Libido magazine editor Marianna Beck showed an enlightening collection of her own slides, depicting the social, political, and historical evolution of pornography over the past 400 years, and revealing the long Western pornographic tradition to be (among other things, of course) an on-going vehicle for radical and even subversive political and social commentary. Jim Weinrich of the University of California, San Diego, presented the results of a study suggesting that both early childhood and adolescent experiences had strong imprinting effects on what people ended up finding erotic as adults. San Francisco therapist Jack Morin offered a number of case studies in support of his theory that peak erotic experiences often get their juice from the build-up (and subsequent breaking through) of strong erotic resistance and tension.
Nationally known lesbian author and advocate JoAnn Loulan used her own life as the basis for an entertaining and stereotype-busting look at how a person’s sexual orientation may not depend on who you have sex with or, even, who your primary partner is. Sex commentator Susie Bright, in conversation with Marty Klein, offered an evening of social commentary combined with an intimate look at her own not-so-schizophrenic journey as long-time sex radical and more recent media darling. UC Irvine film professor Linda Williams gave a brilliant analysis of the history of American porn films — from stag movies to the (relatively) big budget sex flicks of the 70s, to low-cost, view-at-home videos, to interactive CD-ROMs — with particular emphasis on how viewers extend themselves toward the images on screen while internalizing those feelings in their own bodies.

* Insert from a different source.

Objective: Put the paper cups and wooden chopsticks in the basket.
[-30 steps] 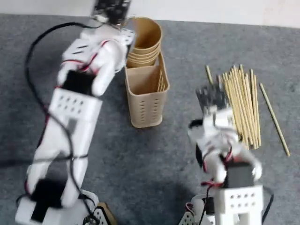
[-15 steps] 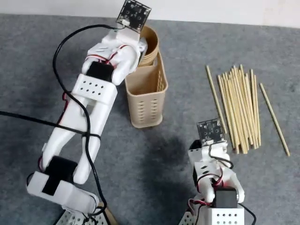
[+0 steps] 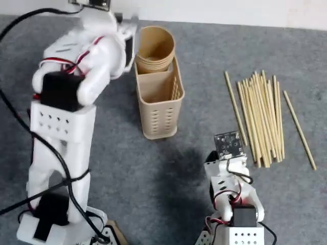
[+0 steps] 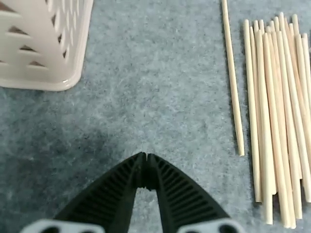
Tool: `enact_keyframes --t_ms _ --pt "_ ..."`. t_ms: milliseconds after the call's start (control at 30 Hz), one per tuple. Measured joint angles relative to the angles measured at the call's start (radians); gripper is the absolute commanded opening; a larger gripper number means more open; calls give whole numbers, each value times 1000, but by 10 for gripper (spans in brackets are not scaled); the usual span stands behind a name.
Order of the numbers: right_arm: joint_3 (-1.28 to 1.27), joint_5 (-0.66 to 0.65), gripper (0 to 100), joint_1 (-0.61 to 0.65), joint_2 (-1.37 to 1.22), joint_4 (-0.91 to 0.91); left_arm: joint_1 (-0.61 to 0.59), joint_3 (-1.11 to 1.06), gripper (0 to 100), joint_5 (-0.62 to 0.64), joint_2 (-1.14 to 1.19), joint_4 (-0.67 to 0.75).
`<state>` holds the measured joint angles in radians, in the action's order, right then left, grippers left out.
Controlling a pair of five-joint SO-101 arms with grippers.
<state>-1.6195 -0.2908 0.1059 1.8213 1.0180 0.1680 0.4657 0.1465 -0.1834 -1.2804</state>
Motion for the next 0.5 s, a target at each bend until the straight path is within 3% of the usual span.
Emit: enact_keyframes --t_ms 67,167,500 --pt "0 0 17 0 0 0 2 -38 252 78 -2 -115" --pt "0 0 17 0 0 0 6 -120 220 166 -2 -166" --pt "-6 0 17 0 3 0 17 -249 199 172 190 -152"
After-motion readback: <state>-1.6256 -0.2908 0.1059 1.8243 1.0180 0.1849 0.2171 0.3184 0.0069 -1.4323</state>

Case Western Reserve psychiatrist Stephen Levine presented an analysis of three phases of adult sexual love — falling in love, being in love, and staying in love — emphasizing the importance of the last and longest stage of the love process despite media and artistic infatuation with the first two.

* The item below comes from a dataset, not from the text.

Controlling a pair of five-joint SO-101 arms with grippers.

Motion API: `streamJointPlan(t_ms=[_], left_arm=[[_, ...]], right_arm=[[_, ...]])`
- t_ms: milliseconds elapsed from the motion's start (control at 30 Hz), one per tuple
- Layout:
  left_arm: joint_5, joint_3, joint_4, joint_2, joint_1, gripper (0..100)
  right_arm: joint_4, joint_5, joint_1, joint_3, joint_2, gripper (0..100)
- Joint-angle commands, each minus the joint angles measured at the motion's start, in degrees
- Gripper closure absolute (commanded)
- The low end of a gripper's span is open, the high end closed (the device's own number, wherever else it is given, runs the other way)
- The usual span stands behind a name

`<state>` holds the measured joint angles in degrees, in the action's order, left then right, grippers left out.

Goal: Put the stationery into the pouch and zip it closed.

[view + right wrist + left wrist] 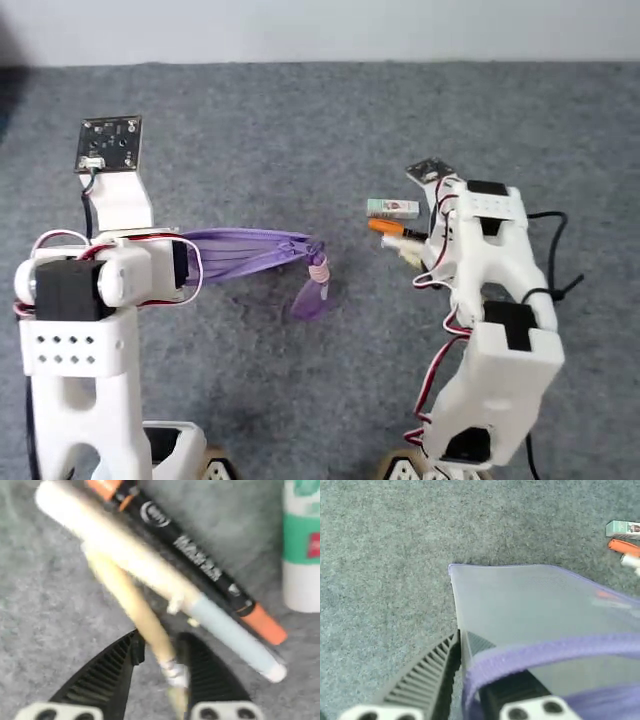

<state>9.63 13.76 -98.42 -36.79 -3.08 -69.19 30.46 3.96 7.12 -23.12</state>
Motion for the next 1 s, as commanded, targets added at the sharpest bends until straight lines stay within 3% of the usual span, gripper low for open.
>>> streamJointPlan(t_ms=[0,500,700,833,967], left_arm=[[0.7,-2.4,-0.4,-1.2,-0.6,99],[0.7,-2.4,-0.4,-1.1,-0.6,99],[0.7,-2.3,-0.3,-0.9,-0.6,99],[0.8,-2.3,-0.1,-0.9,-0.6,99],[0.8,-2.3,-0.4,-1.1,-0.7,99]], right_arm=[[-0.9,0.2,-2.4,-0.3,1.8,98.5],[-27.7,-0.4,-3.3,-0.1,33.5,99.1],[-33.6,-16.0,-6.0,0.0,47.3,99.1],[-33.5,-22.5,-14.6,0.0,59.6,99.1],[-31.2,-29.9,-28.5,0.1,72.0,99.1]])
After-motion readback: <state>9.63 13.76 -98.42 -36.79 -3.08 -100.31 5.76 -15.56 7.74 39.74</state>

By the time the conference ended with its traditional family assemblage for Sunday morning breakfast, awards, appreciations, and glances toward the future, SSSS-WR had worked its healing magic on me one more time. I daresay it did some form of parallel healing for more than a few of the other participants as well. These are not insignificant moments, these comings together among sympathetic friends and like-minded souls before going back out to deal with the misunderstandings of a frequently unsympathetic and even hostile antisexual world. May the force be with us all.